“As máquinas de guerra vêm aí, mas não tenha medo. O problema não são as máquinas que se aproximam da cidade, são as máquinas que já aqui estão. (p. 15)”

No segundo livro da tetralogia “O reino”, A máquina de Joseph Walser, não temos meramente uma guerra. Não se trata da guerra no senso que aprendemos na escola: dois países, dois povos, duas forças armadas em conflito. Nesses livros do português Gonçalo M. Tavares, não há uma outra nação para se guerrear. O estado de exceção da guerra se cria a partir da violência ali presente, não há um único inimigo à vista. A agressão pode vir de qualquer lado.

As máquina da guerra são, portanto, as que estão aí. Joseph Walser, nosso protagonista, ele próprio poderia ser interpretado como uma máquina, um robô. Trabalhador servil, obediente, cujas relações são frias, incluso seu casamento com Margha. Apenas pensa em sua máquina, mantendo-se “neutro” na guerra, como declara a todos. Também lembra-se constantemente de sua “coleção”, composta misteriosamente de peças de metal, partes de objetos, partes de máquinas. Na fábrica onde trabalha, também se relaciona com uma máquina. Ela é perigosa, porém é encarada como parte de si por Joseph. Quando acontece o acidente, quando perde seu dedo na máquina e não pode mais trabalhar com ela, perde vida aos poucos.

Joseph Walser, cujo sobrenome nos lembra Robert Walser, o escritor suíço (alguma semelhança?), parece ser uma espécie de guia por essa reflexão filosófica e sociológica que também é a obra literária de Gonçalo. Personagem kafkiano por estar no mundo do processo, Walser apenas deseja se manter com sua máquina, como uma máquina, sem problemas com relações humanas. A guerra que estoura lhe é indiferente porque não se entende a lógica do conflito. O que ele não percebe é que essa mudança de estado de ordem – afinal a guerra não é uma falta de estabilidade, mas sim o estabelecimento definitivo de uma ordem – vem para afetar sua própria situação. As máquinas da guerra também são máquinas, portanto também afetam sua vida mecanizada.

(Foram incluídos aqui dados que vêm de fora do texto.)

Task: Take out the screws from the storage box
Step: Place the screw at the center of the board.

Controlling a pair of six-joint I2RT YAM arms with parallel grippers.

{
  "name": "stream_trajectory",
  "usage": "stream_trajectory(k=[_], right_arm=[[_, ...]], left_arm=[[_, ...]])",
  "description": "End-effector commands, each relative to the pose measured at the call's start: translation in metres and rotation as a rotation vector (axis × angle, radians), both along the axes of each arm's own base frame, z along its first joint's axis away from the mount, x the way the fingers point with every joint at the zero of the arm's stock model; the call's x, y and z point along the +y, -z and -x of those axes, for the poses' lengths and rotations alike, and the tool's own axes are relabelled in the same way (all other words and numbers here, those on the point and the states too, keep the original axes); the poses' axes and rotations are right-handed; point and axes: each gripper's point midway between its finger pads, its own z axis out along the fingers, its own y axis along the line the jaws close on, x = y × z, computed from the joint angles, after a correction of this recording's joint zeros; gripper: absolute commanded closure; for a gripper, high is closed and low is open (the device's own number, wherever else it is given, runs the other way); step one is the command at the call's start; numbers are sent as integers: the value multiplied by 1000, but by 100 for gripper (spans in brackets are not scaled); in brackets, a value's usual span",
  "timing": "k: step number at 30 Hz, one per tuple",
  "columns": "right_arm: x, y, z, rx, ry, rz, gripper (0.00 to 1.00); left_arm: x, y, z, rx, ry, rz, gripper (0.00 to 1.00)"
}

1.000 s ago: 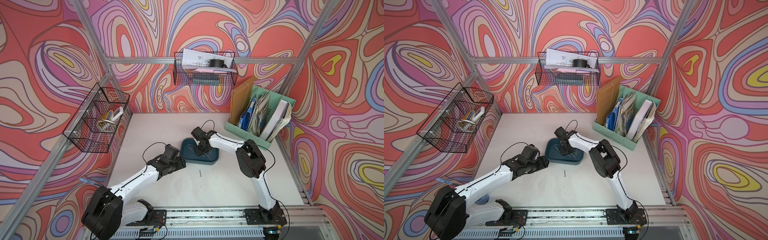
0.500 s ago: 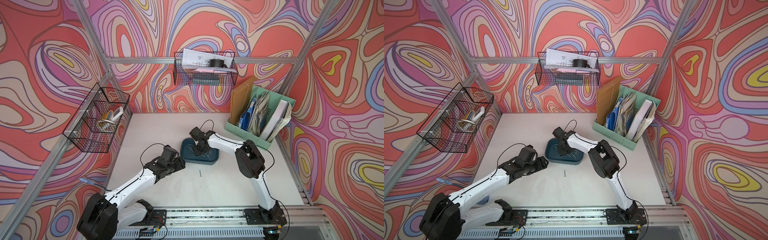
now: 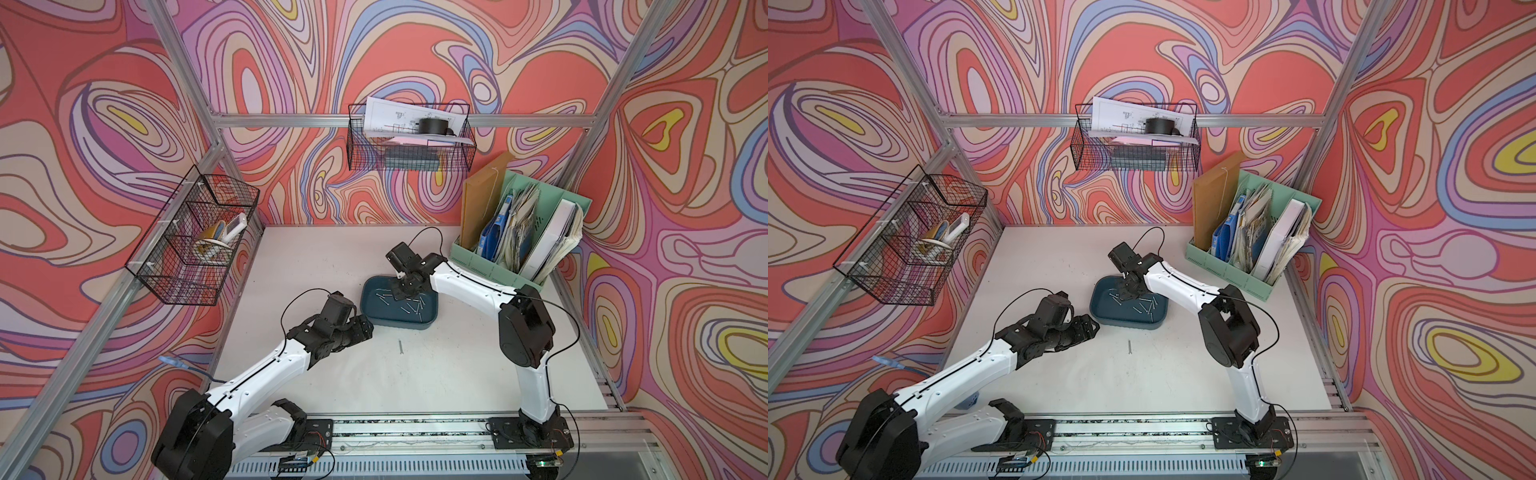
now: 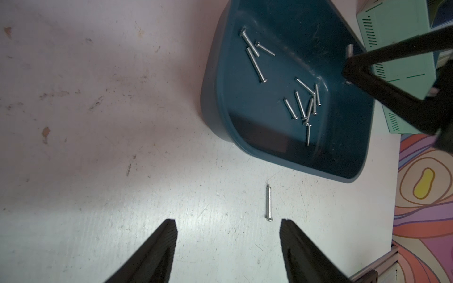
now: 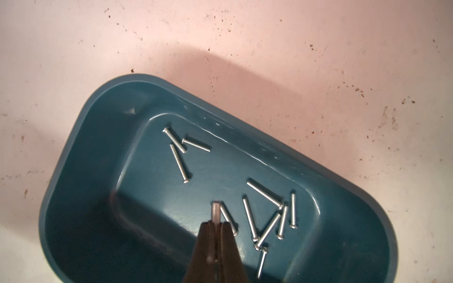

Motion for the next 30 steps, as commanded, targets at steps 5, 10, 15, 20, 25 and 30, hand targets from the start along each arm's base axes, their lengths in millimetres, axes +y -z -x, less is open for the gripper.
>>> stream_trajectory(k=[5, 10, 15, 20, 25, 30], right_arm=[[-6, -24, 23, -10, 23, -25, 100], [-12, -32, 54, -3, 26, -28, 100], [-19, -36, 99, 16, 34, -39, 100], [-23, -29, 134, 38, 53, -56, 100], [-26, -3, 146, 76, 74, -57, 100], [-22, 30, 153, 120, 68, -27, 100]], left_arm=[[-10, 2, 6, 11, 22, 27, 28], [-15, 3, 10, 15, 38, 27, 28], [-19, 4, 14, 17, 53, 24, 29], [-22, 5, 17, 16, 61, 18, 29], [-22, 8, 20, 22, 60, 11, 29], [-23, 13, 25, 35, 61, 5, 29]])
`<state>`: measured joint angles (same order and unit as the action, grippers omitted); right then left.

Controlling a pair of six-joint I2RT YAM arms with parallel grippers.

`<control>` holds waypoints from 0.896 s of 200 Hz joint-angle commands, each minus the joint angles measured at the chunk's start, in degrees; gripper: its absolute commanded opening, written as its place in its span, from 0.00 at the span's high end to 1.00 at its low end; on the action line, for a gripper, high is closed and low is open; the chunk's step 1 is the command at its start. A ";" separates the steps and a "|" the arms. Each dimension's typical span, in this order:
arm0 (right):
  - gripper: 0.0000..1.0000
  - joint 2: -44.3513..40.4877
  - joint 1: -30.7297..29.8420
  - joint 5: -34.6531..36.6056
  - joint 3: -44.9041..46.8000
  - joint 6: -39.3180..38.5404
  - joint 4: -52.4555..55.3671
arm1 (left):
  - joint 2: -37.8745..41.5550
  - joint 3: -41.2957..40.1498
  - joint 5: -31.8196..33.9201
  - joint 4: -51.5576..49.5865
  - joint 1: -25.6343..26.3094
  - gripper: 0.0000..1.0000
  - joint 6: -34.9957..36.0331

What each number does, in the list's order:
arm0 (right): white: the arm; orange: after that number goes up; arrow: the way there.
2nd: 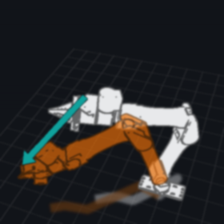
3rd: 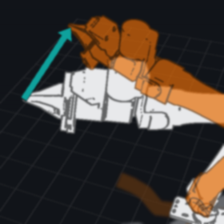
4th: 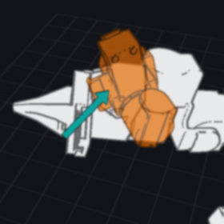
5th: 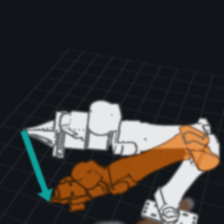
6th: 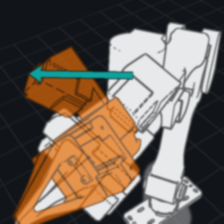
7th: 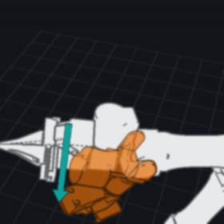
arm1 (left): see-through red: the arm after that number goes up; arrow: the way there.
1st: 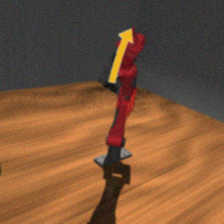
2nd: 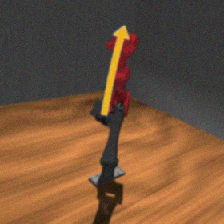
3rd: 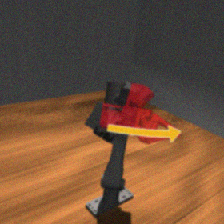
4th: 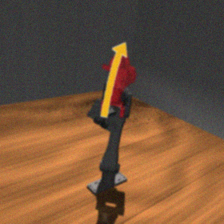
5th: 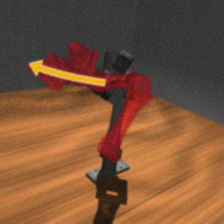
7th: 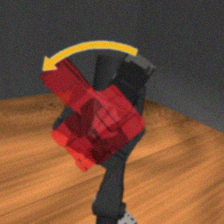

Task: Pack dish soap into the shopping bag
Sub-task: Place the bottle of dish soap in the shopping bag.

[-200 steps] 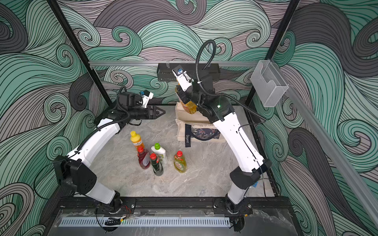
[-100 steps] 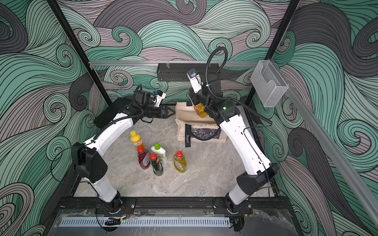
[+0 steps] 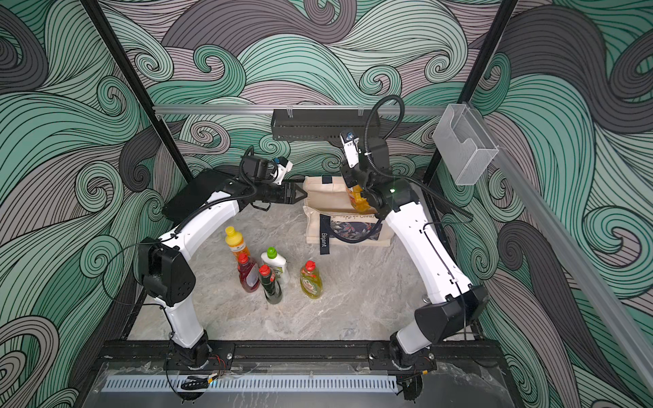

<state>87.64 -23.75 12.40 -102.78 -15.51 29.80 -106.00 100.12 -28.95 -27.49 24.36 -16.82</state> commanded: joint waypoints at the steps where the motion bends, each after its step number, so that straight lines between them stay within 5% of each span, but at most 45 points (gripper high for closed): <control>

É notável nesse segundo volume do “Reino” que, diferentemente de Um homem: Klaus Klump e Jerusalém – cujos personagens aparecem eventualmente neste romance –, essa narrativa é mais centrada em uma personagem, o já mencionado Joseph Walser. Sua esposa Margha e seus colegas Fluszt e Klober têm participação no enredo, porém vemos tudo a partir da posição de Walser, apesar da narração se dar na terceira pessoa. Considerando que o protagonista evita amores e amizades, acredito que faz sentido se sentir ao redor do pensamento de um único indivíduo, especialmente de um que evita justamente a individualidade. Walser é apenas mais um; representa um coletivo amorfo, sem quaisquer peculiaridade entre seus membros. Ele é fruto de uma sociedade que trata seus membros como máquinas de guerra mesmo fora da guerra. São todos iguais na deformação

A máquina de Joseph Walser é, portanto, um romance sobre um homem já formado dentro de uma perspectiva reificada da vida. Mesmo a coleção particular de Joseph Walser, secreta até para sua esposa, é composta por meros objetos. Coleções são, é claro, formada por objetos – espero que não haja coleções de seres vivos –, porém o fato de eles serem somente peças de metal evidencia a coisificação do pensamento individual. Nessa nação autoritária e militarizada, com ares fascistas, a guerra é o único meio de se manter a ordem imposta, de estabelecer a obediência como fundamento da vida de um indivíduo como Joseph Walser, cuja personalidade é abstraída.